Nova variante JSSLoader usa arquivos XLL para evitar detecção. Pesquisadores observaram uma nova versão do JSSLoader RAT se espalhando por meio de arquivos maliciosos do Microsoft Excel. Os invasores usaram e-mails de phishing carregados de anexos XLL/XLM como mecanismo de entrega. Se ativado, os arquivos XLL usam código malicioso dentro de uma função xlAutoOpen para inserir na memória. Posteriormente, ele baixa uma carga útil de um servidor remoto e a executa como um novo processo por meio de uma chamada de API. A variante mais recente vem com algumas novas camadas de ofuscação para se manter escondida dos analistas de segurança. Os invasores estão atualizando regularmente o User-Agent nos arquivos XLL para evitar o Endpoint Detection and Response (EDR), que combina as informações de detecção de toda a rede da organização.

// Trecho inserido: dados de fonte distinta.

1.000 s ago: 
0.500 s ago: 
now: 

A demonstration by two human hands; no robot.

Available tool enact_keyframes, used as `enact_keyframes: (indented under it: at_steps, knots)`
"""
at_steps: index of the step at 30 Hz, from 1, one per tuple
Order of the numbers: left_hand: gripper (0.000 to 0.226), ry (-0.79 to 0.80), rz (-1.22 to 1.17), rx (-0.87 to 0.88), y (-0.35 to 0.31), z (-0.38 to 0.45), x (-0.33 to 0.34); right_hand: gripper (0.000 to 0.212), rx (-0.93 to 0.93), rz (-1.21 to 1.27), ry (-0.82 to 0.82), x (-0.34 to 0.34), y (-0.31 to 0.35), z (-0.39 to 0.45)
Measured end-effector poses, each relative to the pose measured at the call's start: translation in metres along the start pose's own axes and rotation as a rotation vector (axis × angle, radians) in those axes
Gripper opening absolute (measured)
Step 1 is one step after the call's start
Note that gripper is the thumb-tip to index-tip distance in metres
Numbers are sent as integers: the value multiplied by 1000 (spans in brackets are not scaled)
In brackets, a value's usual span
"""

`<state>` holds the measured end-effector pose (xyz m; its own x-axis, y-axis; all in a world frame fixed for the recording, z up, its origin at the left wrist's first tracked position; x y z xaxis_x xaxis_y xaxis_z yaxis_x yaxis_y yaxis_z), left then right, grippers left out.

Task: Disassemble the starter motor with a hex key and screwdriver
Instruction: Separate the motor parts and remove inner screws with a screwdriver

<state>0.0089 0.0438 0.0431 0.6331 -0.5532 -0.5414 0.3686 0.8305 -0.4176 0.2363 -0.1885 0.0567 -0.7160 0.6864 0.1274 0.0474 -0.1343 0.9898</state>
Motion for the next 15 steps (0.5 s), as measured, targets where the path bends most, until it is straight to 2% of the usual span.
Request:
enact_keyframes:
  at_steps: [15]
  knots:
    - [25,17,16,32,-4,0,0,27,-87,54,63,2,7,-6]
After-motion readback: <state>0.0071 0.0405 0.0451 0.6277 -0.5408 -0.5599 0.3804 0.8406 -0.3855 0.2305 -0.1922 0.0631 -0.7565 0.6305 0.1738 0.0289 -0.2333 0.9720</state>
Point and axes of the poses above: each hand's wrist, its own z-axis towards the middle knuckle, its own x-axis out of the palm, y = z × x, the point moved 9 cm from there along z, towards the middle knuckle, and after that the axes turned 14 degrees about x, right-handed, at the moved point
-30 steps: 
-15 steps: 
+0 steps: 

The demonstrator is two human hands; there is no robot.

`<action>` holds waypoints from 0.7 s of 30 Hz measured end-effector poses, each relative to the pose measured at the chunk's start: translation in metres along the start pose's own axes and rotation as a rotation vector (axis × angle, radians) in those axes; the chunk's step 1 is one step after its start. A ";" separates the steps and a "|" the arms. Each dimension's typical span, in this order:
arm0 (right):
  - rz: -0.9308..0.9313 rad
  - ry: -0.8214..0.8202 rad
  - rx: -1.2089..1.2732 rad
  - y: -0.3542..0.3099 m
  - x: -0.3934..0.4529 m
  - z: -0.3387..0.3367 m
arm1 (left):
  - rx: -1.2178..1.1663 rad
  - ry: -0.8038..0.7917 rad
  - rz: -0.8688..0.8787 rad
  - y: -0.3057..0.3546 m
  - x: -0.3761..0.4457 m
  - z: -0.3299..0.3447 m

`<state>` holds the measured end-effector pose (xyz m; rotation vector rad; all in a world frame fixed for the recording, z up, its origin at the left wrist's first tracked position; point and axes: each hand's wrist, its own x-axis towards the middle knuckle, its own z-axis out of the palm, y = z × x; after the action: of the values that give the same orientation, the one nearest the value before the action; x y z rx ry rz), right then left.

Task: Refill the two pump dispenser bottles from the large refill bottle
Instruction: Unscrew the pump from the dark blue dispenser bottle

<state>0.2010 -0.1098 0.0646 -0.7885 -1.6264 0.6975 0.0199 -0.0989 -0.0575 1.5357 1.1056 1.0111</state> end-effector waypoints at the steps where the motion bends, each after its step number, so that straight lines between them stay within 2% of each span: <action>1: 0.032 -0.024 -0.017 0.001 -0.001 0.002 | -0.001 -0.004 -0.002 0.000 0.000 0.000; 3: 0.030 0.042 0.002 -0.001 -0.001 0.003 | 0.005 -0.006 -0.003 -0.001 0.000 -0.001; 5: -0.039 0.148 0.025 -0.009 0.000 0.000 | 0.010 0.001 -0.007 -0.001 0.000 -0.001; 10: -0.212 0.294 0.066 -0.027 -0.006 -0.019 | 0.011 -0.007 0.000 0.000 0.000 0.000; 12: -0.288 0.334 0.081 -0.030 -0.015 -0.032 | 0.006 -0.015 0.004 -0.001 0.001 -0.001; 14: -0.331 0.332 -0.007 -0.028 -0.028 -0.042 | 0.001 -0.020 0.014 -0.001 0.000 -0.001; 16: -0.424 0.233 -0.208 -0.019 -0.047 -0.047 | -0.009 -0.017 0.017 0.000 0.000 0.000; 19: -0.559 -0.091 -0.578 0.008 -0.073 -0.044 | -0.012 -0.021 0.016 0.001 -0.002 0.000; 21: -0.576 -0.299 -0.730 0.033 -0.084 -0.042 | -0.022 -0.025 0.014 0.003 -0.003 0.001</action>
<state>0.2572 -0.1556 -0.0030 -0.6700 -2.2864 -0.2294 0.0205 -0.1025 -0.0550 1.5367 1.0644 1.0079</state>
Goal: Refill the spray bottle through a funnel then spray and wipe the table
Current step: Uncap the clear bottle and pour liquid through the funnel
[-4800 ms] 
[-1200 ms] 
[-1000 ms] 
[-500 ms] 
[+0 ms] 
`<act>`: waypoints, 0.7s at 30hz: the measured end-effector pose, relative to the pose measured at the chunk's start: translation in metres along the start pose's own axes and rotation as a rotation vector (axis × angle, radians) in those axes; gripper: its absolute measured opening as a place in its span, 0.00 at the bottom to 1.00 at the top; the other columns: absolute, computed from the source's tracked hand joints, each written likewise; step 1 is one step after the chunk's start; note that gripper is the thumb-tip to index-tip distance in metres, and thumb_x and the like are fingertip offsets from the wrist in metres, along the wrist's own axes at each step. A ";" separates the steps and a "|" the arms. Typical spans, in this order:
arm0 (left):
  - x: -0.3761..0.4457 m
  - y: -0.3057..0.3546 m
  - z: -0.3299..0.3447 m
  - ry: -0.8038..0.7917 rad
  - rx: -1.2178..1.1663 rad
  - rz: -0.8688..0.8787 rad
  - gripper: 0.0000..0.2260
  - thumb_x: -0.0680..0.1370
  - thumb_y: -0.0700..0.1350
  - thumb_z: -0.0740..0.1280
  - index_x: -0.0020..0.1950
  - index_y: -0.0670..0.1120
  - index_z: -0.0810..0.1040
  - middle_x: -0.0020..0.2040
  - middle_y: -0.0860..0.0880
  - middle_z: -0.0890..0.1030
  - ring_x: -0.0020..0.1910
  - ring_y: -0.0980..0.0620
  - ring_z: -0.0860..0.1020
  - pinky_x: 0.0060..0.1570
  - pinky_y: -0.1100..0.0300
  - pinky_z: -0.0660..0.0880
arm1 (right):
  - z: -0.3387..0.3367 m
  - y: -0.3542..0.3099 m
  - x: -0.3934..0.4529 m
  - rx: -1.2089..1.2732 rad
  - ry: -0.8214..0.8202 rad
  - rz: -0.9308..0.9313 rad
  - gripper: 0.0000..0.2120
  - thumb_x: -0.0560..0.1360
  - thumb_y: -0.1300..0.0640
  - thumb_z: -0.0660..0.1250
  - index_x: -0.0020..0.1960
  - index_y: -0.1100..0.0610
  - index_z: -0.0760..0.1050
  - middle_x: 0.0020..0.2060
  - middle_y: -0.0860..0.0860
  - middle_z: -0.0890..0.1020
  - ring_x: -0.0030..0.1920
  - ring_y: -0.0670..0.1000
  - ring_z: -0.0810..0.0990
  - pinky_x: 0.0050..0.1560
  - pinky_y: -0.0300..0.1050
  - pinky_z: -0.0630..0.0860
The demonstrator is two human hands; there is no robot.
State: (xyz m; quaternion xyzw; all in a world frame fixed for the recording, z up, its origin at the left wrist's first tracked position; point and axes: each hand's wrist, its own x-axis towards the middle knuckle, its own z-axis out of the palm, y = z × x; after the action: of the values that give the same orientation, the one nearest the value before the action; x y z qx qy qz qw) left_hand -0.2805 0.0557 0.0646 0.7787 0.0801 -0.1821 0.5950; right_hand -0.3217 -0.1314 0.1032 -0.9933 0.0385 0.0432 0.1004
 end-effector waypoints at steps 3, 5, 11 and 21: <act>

Vulnerabilidade crítica de RCE no firewall da Sophos. A empresa de segurança cibernética Sophos alertou no início dessa semana que uma vulnerabilidade crítica de segurança recentemente corrigida em seu produto de firewall está sendo ativamente explorada por cibercriminosos. A falha, rastreada como CVE-2022-1040, é avaliada em 9,8 de 10 no sistema de pontuação CVSS e afeta as versões 18.5 MR3 (18.5.3) e anteriores do Sophos Firewall. Ele está relacionado a uma vulnerabilidade de desvio de autenticação no Portal do usuário e na interface Webadmin que, se armada com sucesso, permite que um invasor remoto execute código arbitrário. A falha foi corrigida em um hotfix que é instalado automaticamente para clientes que têm a configuração ” Permitir instalação automática de hotfixes ” habilitada. Como solução alternativa, a Sophos está recomendando que os usuários desativem o acesso WAN ao Portal do Usuário.